Est-ce que, finalement, la richesse est celle qui s’étale devant les yeux ou dans ce qu’on ne voit pas ?

L’Occident a de très belles devantures... avec beaucoup de vide en réserve qui fait qu’il est au bout de ce qu’il peut faire pendant que le reste du Monde (pas le sous-développé....) a de bien modestes vitrines et un potentiel d’investissement et de développement intacts !!

Si le BRICS se met en place, il va rester aux Occidentaux les yeux pour pleurer : son agitation envers la Russie et la Chine n’a rien d’une crainte militaire mais tout d’une peur de définitive perte hégémonique.

Le grand souci est qu’une bête blessée est d’autant plus dangereuse...

* une réserve : les chiffres datent un peu...

15/10/2025 05:59 par Daniel

Excellent article et un grand merci aux intervenants , si seulement ça pouvait éveiller les masses endormies ...

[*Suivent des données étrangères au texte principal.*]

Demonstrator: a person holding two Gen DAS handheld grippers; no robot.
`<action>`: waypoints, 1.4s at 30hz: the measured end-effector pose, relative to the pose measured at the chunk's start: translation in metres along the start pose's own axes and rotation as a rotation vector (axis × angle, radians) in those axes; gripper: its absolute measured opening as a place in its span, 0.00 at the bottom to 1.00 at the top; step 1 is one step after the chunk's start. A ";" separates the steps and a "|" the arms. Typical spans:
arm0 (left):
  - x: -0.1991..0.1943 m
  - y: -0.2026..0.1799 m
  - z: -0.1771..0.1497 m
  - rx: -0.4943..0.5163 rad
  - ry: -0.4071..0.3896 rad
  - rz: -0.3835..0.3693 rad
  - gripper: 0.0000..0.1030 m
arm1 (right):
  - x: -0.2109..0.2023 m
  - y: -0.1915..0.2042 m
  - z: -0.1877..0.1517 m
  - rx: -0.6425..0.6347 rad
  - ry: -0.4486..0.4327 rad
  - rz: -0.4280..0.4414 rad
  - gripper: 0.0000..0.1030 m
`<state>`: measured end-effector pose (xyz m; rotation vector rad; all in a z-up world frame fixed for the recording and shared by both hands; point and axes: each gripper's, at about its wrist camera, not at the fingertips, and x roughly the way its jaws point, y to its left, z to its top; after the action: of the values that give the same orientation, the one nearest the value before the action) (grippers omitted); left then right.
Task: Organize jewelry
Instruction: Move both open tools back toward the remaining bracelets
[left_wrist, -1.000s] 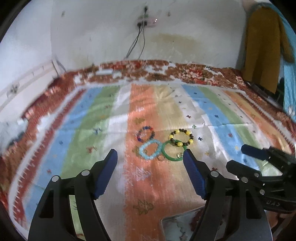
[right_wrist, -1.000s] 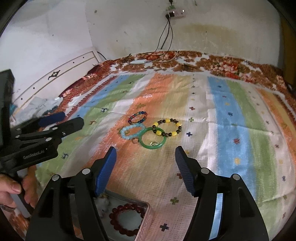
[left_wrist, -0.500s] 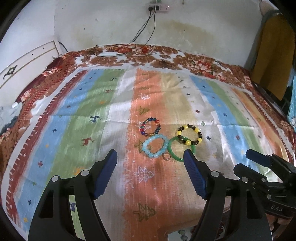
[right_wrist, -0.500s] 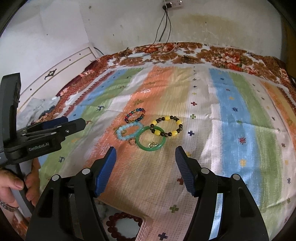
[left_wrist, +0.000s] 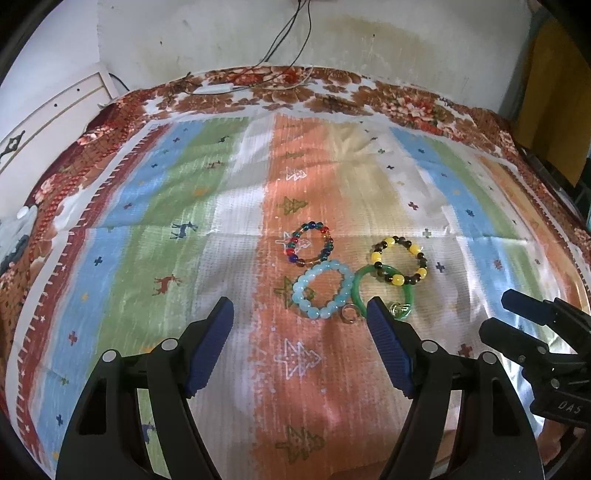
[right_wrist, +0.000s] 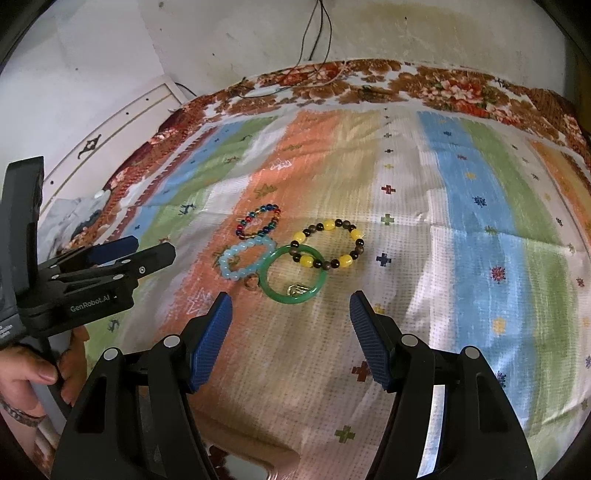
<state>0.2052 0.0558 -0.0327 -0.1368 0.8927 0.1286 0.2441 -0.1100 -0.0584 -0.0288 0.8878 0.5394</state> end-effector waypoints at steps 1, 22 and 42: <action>0.002 0.000 0.001 0.001 0.005 -0.001 0.72 | 0.003 -0.002 0.001 0.007 0.007 -0.003 0.64; 0.058 0.001 0.013 0.030 0.130 0.001 0.72 | 0.058 -0.023 0.017 0.094 0.150 0.040 0.64; 0.101 0.004 0.016 0.047 0.208 0.037 0.72 | 0.102 -0.033 0.026 0.117 0.229 0.008 0.64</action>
<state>0.2794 0.0675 -0.1022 -0.0910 1.1057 0.1289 0.3303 -0.0880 -0.1239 0.0201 1.1428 0.4968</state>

05/11/2025 08:25 par Thomas ERPE

A « Zéro » vous avez effectivement raison, les chiffres datent un peu… en revanche, les mécanismes de l’endettement eux sont toujours en vigueur, c’est pourquoi le stock de la dette publique ne cesse de croître (3416,3 milliards, à la fin du deuxième trimestre 2025, selon l’Insee), pesant de plus en plus lourd sur les épaules de la grande majorité, pour le plus grand profit des créanciers qui sont heureux de voir se creuser le déficit public qui leur procurent une rente perpétuelle. Pour redonner les marges de manœuvre perdues aux gouvernements (zone euro), il n’y pas pas d’autre solution que de mettre fin au « mode marché » pour le financement de la sphère non marchande (les biens publics).